Intracranial hemorrhage imaging-based follow-up: experimental assessment using a microwave imaging scanner

This work presents the experimental assessment of a microwave imaging device for the monitoring of intracranial hemorrhages. The considered low-complexity scanner prototype is made of an array of twenty-two antennas, conformally placed on top the head, a 2-port compact vector network analyzer and an ad-hoc electromechanical switching matrix. The device exploits a non-iterative linearized differential algorithm together with additional robustizing stages of pre and post data processing that allow performance in real-life conditions. The pre-processing acts directly on measured S-parameters, limiting the effect of noise on the data. Instead, the post-processing compensates the lack of symmetry of the measured scattering matrix to mitigate the artifacts propagated through the imaging kernel.
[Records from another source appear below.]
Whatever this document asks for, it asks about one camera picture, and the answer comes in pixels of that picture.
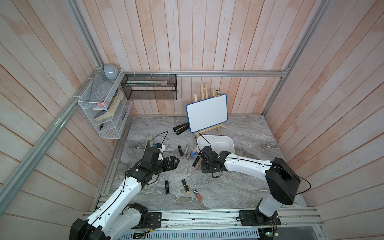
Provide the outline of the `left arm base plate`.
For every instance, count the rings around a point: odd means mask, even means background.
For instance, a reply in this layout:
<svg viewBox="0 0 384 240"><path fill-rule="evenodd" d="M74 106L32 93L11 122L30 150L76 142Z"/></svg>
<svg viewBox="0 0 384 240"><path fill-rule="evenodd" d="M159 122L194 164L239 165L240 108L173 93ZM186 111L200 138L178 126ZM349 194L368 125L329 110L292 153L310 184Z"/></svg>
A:
<svg viewBox="0 0 384 240"><path fill-rule="evenodd" d="M145 213L138 225L132 229L159 229L161 227L162 213L150 212Z"/></svg>

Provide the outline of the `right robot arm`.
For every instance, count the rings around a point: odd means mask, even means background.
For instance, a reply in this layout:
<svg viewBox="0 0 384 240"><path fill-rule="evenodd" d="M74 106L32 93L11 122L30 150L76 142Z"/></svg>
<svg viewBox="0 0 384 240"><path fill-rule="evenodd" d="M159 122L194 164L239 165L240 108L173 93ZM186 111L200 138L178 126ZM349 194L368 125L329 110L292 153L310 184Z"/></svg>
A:
<svg viewBox="0 0 384 240"><path fill-rule="evenodd" d="M277 210L294 203L301 179L290 166L281 158L272 161L262 161L240 157L228 151L219 154L211 147L205 146L198 153L202 159L203 173L239 172L265 181L269 187L269 195L262 198L256 209L239 211L239 220L243 226L273 225Z"/></svg>

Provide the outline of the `pink gloss silver cap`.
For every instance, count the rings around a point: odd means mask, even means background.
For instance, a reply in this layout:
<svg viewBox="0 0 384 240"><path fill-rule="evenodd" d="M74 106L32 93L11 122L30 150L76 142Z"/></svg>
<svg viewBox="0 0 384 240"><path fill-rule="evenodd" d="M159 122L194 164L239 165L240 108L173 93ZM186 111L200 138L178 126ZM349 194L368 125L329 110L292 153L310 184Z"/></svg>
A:
<svg viewBox="0 0 384 240"><path fill-rule="evenodd" d="M193 192L194 192L194 194L196 195L198 201L199 201L199 202L202 202L202 201L203 201L203 198L202 198L202 196L200 195L200 193L199 193L196 189L193 189Z"/></svg>

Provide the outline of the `white plastic storage box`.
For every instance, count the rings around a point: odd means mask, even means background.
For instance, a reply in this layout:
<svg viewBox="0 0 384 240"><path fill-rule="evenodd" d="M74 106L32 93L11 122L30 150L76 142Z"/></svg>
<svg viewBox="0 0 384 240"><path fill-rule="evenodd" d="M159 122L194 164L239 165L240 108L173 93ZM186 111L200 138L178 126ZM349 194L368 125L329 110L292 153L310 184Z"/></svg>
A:
<svg viewBox="0 0 384 240"><path fill-rule="evenodd" d="M203 135L197 138L199 149L202 150L204 146L211 146L212 150L216 153L221 151L235 153L234 142L227 136Z"/></svg>

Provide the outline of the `black gold square lipstick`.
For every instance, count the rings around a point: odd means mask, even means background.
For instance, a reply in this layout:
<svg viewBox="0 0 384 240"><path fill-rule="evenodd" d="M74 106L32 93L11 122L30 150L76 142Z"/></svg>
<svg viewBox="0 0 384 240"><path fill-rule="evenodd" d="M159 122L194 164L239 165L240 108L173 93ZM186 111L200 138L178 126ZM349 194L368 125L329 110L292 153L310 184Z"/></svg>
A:
<svg viewBox="0 0 384 240"><path fill-rule="evenodd" d="M189 186L188 186L188 184L187 184L185 179L182 179L182 184L183 184L183 188L184 188L185 192L187 194L189 194L190 193L190 188L189 188Z"/></svg>

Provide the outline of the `black lipstick silver band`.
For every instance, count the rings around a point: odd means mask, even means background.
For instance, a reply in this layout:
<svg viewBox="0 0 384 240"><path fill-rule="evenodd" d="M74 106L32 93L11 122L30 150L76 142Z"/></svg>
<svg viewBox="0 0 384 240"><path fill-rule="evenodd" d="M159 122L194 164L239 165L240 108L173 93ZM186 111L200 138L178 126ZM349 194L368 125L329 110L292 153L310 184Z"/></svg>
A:
<svg viewBox="0 0 384 240"><path fill-rule="evenodd" d="M178 146L178 150L179 150L180 156L183 156L184 152L181 146Z"/></svg>

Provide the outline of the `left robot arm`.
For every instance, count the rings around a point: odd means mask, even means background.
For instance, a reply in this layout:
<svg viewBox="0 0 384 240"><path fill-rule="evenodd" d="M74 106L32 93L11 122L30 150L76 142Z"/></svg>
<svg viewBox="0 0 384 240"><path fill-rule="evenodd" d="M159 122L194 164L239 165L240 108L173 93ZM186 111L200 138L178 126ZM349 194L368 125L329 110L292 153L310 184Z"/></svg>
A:
<svg viewBox="0 0 384 240"><path fill-rule="evenodd" d="M130 201L148 184L154 175L175 170L180 159L164 157L165 146L147 147L107 201L86 220L77 219L70 229L70 240L117 240L137 226L148 227L148 208Z"/></svg>

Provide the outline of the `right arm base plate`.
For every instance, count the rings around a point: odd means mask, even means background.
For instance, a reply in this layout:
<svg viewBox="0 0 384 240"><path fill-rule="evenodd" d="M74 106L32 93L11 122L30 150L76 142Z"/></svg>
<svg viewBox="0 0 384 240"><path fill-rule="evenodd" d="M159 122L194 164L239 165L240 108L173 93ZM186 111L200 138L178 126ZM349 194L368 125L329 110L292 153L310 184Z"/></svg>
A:
<svg viewBox="0 0 384 240"><path fill-rule="evenodd" d="M256 210L239 211L239 216L236 217L242 226L280 226L281 221L278 213L275 212L272 217L266 217L258 213Z"/></svg>

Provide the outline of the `black round lipstick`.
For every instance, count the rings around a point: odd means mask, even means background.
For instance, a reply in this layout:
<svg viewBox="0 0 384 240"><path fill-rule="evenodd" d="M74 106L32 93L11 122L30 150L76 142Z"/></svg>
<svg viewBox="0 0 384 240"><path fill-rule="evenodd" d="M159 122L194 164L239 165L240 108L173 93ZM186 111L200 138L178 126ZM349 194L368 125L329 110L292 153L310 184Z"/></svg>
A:
<svg viewBox="0 0 384 240"><path fill-rule="evenodd" d="M165 181L165 190L166 190L166 195L170 194L170 186L169 186L169 181Z"/></svg>
As a whole, the imaging algorithm performs in almost real-time, retrieving instantaneous 3-D qualitative maps of the head indicating the physical temporal variation of the hemorrhage affected area. The proof-of concept experiment consists in monitoring an evolving hemorrhage condition either worsening (increasing) or recovering (decreasing). To this end the hemorrhage is simulated with a balloon gradually filled with blood-mimicked liquid, positioned in an anthropomorphic single-cavity plastic head phantom filled with an alcohol-water-salt mixture resembling the average dielectric properties of the brain. The outcomes show that the system and algorithm are able to indicate and track variations with a centimetric spatial resolution.